Goal of the exercise: Reproduce the full listing as it stands. Images do not belong in the copy.

Data provided:
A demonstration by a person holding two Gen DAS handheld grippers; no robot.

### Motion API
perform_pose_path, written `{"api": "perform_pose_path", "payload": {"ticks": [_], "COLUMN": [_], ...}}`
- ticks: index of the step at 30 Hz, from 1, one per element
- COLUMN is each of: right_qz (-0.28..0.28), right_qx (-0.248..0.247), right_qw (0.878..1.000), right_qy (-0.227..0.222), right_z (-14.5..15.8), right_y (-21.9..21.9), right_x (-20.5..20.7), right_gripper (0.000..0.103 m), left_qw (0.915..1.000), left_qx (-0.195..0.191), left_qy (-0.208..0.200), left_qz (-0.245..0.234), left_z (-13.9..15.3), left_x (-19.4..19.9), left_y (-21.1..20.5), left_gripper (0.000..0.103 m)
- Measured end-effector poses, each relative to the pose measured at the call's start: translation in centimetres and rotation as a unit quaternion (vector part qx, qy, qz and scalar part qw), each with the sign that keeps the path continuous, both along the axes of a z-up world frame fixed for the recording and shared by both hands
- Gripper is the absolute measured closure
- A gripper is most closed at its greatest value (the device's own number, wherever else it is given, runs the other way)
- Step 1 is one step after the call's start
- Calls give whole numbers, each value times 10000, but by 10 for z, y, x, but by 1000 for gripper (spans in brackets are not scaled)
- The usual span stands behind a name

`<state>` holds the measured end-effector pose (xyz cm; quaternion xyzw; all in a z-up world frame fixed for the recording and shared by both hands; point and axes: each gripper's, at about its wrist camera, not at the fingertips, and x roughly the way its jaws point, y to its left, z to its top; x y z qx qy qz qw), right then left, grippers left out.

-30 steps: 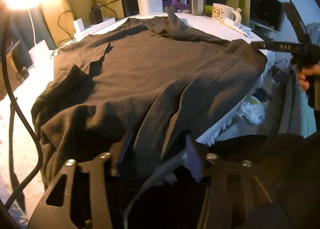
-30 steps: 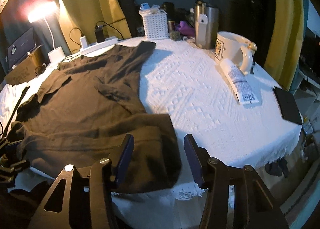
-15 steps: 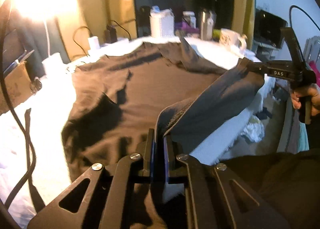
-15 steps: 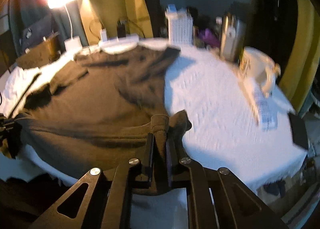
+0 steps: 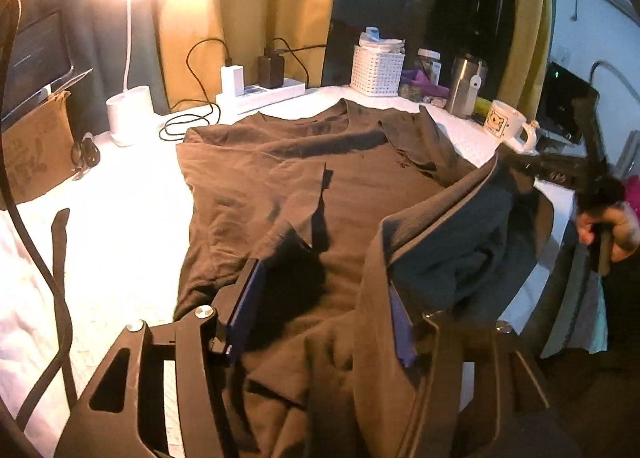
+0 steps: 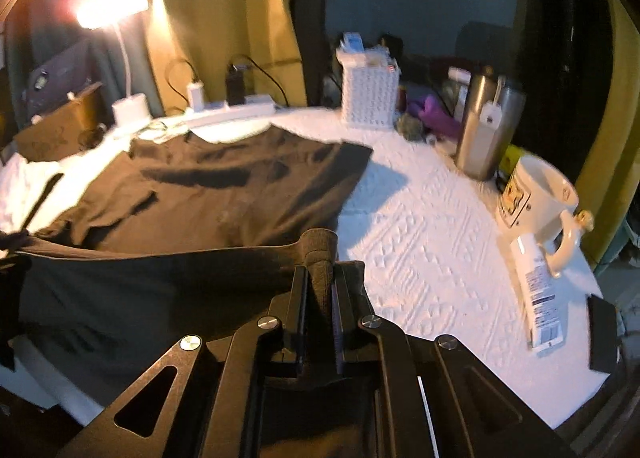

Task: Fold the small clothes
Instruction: 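Lift the hem with both tools and fold it toward the collar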

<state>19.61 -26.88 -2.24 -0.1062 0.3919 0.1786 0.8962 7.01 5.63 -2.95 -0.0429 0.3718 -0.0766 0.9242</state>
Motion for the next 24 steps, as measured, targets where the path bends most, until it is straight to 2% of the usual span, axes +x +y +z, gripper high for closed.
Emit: {"api": "perform_pose_path", "payload": {"ticks": [6, 8, 12, 21, 24], "right_qz": [-482, -662, -756, -881, -918], "right_qx": [-229, -102, -77, -77, -97], "right_qw": [9984, 9973, 9963, 9952, 9949], "right_qy": [197, 285, 391, 412, 417], "right_z": [-21, -23, -28, -32, -31], "right_y": [-14, -28, -42, -46, -50], "right_x": [20, 25, 24, 9, 1], "right_gripper": [95, 95, 95, 95, 95], "left_qw": [9987, 9982, 9982, 9938, 9920], "left_qx": [272, 289, 458, 836, 923], "left_qy": [-32, -55, -2, 724, 813], "left_qz": [420, 519, 374, -108, -295], "left_z": [11, 15, 13, -35, -45], "left_x": [-7, -12, -31, -86, -103], "left_y": [22, 31, 36, 32, 23], "left_gripper": [44, 44, 44, 44, 44]}}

The completed task:
A demonstration by a person holding two Gen DAS handheld grippers; no robot.

### Motion API
perform_pose_path, written `{"api": "perform_pose_path", "payload": {"ticks": [_], "COLUMN": [_], ...}}`
- ticks: index of the step at 30 Hz, from 1, one per element
- COLUMN is each of: right_qz (-0.28..0.28), right_qx (-0.248..0.247), right_qw (0.878..1.000), right_qy (-0.227..0.222), right_z (-14.5..15.8), right_y (-21.9..21.9), right_x (-20.5..20.7), right_gripper (0.000..0.103 m), left_qw (0.915..1.000), left_qx (-0.195..0.191), left_qy (-0.208..0.200), left_qz (-0.245..0.234), left_z (-13.9..15.3), left_x (-19.4..19.9), left_y (-21.1..20.5), left_gripper (0.000..0.103 m)
- Measured end-effector poses, each relative to the pose measured at the call's start: translation in centimetres and rotation as a unit quaternion (vector part qx, qy, qz and scalar part qw), each with the sign that keeps the path continuous, both along the axes of a z-up world frame fixed for the recording and shared by both hands
- Gripper is the absolute measured closure
- A gripper is most closed at its greatest value (the device's own number, wherever else it is given, runs the other way)
- Step 1 is one step after the call's start
- Calls give whole numbers, each value times 10000, but by 10 for z, y, x, but by 1000 for gripper (spans in brackets are not scaled)
- The usual span stands behind a name

`<state>` holds the measured end-effector pose (xyz cm; quaternion xyzw; all in a z-up world frame fixed for the recording and shared by both hands; point and axes: each gripper's, at about its wrist camera, not at the fingertips, and x roughly the way its jaws point, y to its left, z to its top; x y z qx qy qz qw), right then left, grippers left out.

-30 steps: 
-30 steps: 
-15 steps: 
-15 steps: 
+0 steps: 
+0 steps: 

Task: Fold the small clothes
Instruction: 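Lift the hem with both tools and fold it toward the collar
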
<state>19.61 -26.88 -2.24 -0.1062 0.3919 0.1786 0.8962 7.01 5.63 -2.95 -0.0429 0.3718 -0.0766 0.9242</state>
Motion for the next 24 steps, as measured, targets where the path bends most, until it is straight to 2% of the usual span, axes +x +y +z, gripper high for closed.
Emit: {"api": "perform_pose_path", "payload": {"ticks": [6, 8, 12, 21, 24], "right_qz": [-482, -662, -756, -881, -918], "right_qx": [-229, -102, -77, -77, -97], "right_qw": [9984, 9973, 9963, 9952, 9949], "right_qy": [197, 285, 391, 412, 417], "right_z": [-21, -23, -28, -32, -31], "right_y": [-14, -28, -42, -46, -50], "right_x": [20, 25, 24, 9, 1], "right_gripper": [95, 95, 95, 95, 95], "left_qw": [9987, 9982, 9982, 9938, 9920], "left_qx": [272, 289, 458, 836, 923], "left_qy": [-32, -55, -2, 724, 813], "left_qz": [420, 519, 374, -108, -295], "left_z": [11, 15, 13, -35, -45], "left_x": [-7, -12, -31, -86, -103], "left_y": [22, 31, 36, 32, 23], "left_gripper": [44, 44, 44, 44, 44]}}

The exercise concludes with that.